Long term thinking
Maybe the most common response to yesterday’s announcement of Lightroom Mobile has been annoyance at it being tied to a subscription to Adobe’s Creative Cloud. I won’t defend that other than by saying that it was pretty inevitable given Adobe’s sudden switch to subscription sales and also results from the nature of the service. But I did think it worth pointing you to some recent commentary on Adobe’s finances and in particular Forbes magazine’s response to an Economist puff piece about how the drop in Adobe’s profits since CC’s launch had been accompanied by a rise in its stock price. Steve Denning writes:
“Wall Street isn’t entirely stupid,” Roger Martin commented to me. “If a cogent argument is made for a different business model, then it will listen. Most such company arguments lack cogency and that’s why they fall on entirely deaf ears. This is particularly interesting because it has long been thought that a traditional license-selling software company can’t cross the chasm into a Software as a Service (SAAS) model because the transitional hit on revenues is just too brutal. Once you get to the other side, it is great and arguably a superior model with a recurring revenue base. But it is brutal to build up that base. It’s important for Adobe to succeed because it will help Wall Street understand that it is doable. Others will then follow.”
While it’s heartening to see Wall Street for once not totally obsessed by the short-term, one can also ask: is this a bold, creative customer-friendly management decision, as The Economist suggests? Or could it be a desperation move in the form of a financial gadget that is aimed at covering up a lack of innovation?
I think it’s worth making a couple of other points. Notice the word “desperation”, which is quite similar to my view last year – Adobe may feel they have no alternative to going down the subscription route. Secondly, as a former corporate financial planning cubicle worker, innovation is just one approach to pressures on profitability – cost-cutting is another.
With LR, i use today the “Search Replace Transfer ” plugin. Very convenient to manipulate IPTC. It save my life when I discovered I was confused between “titre”, “titre”, “libellé” of the french version of LF
Does that mean all these plugins could not be used anymore on SAAS?
The plugins will be fine!
SAAS, if I have well understood, means that the application software is no longer located on the user platform but only on the server of the company.

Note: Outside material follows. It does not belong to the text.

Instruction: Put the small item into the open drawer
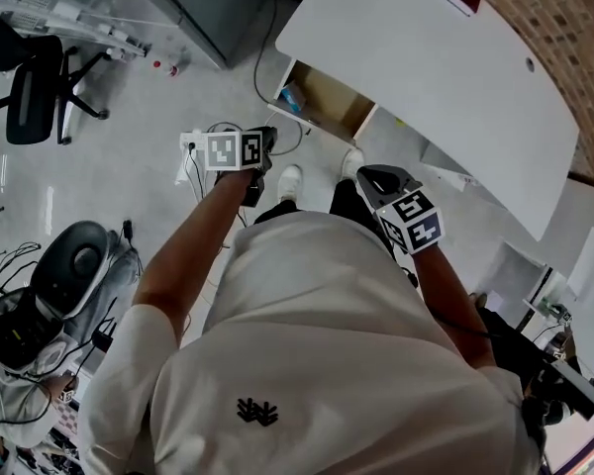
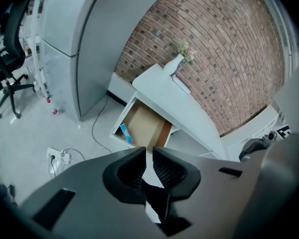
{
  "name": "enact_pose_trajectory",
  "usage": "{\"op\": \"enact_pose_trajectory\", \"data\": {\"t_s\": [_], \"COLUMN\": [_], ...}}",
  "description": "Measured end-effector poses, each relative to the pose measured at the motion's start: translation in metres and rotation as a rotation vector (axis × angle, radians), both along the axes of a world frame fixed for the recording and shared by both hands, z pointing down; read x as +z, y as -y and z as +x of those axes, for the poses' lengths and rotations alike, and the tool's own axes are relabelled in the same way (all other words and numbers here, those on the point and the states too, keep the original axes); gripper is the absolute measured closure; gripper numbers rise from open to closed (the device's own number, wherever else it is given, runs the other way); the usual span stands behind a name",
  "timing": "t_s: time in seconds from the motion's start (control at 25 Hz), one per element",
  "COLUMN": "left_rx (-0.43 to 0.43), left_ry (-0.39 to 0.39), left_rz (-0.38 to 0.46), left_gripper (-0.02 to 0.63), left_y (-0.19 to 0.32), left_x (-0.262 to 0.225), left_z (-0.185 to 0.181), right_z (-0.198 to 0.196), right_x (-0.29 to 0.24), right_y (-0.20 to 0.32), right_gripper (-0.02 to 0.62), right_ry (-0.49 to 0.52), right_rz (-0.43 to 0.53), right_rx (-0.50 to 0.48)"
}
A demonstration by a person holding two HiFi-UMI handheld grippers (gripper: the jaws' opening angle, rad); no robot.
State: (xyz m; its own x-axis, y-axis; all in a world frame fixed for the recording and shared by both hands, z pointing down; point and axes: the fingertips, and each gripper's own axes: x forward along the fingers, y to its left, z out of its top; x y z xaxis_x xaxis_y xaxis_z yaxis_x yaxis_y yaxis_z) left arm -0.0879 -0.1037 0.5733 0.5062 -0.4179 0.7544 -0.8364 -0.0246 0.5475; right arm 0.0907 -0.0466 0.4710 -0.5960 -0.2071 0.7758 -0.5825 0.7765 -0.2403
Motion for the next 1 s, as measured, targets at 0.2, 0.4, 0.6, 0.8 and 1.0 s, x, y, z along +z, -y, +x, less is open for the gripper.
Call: {"op": "enact_pose_trajectory", "data": {"t_s": [0.2,0.4,0.6,0.8,1.0], "left_rx": [0.047,0.111,0.135,0.141,0.146], "left_ry": [-0.006,-0.032,-0.041,-0.043,-0.050], "left_rz": [0.027,0.044,0.047,0.045,0.049], "left_gripper": [0.566,0.571,0.572,0.572,0.572], "left_y": [-0.025,-0.045,-0.059,-0.066,-0.068], "left_x": [-0.025,-0.041,-0.047,-0.050,-0.055], "left_z": [-0.002,0.007,0.010,0.007,0.005], "right_z": [-0.011,-0.021,-0.026,-0.029,-0.031], "right_x": [-0.009,-0.014,-0.013,-0.015,-0.017], "right_y": [-0.015,-0.029,-0.043,-0.045,-0.048], "right_gripper": [0.566,0.566,0.566,0.566,0.566], "right_ry": [0.004,0.015,0.017,0.024,0.018], "right_rz": [0.020,0.032,0.022,0.037,0.035], "right_rx": [0.023,0.040,0.062,0.066,0.071]}}
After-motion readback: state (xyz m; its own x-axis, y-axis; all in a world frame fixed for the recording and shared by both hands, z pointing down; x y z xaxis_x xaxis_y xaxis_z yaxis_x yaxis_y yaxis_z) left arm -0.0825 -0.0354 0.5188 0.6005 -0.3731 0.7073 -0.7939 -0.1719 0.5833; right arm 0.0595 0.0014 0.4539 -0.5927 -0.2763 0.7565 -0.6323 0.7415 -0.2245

Apart the fact the price is extremely high for simple user (twice the price of an upgrade), this mean that you absolutely need to be permanently connected. Since you cannot buy the full licence for LR but only upgrade, this clearly means LR5 is probably the last produit on licence basis.
Wait and see the result : either Photo from Apple will not follow SAAS or other developer will offer licence alternatives to LR.
As an exemple, Photoshop is too expensive for my own usage and I use a lighter alternative Pixemator. Hope I will find the same for LR.
I think you have to consider SAAS as a business model – subscriptions rather than sale – and not confuse it with where the software is located. It can be configured in different ways, entirely on the server, entirely on the user platform but with monthly confirmation of the licence, or in a combination of the application being on the user platform but with services which depend on being online. That last option is how Adobe have gone, while Apple will probably charge for online storage if you want to use Photos online feature for large numbers of pictures.
Permanent connection is therefore less of a problem, but it’s not clear how much we will begin to depend on the online services. What if you can’t get online when you’re creating a book which depends on online fonts (eg Adobe Typekit) or if Photos can’t access the changes you made on your iPad?
“Since you cannot buy the full licence for LR but only upgrade, this clearly means LR5 is probably the last produit on licence basis.”
Well, that’s not correct. You can still buy a full LR licence, and Adobe have said this will be “indefinite”. Secondly, if Adobe intended to make LR subscription-only, you have to ask why they didn’t do it last year? Adobe have a number of business models, and you could envisage LR continuing as it is, with encouragements to subscribe.
Hopefully we’re not sleepwalking to disaster.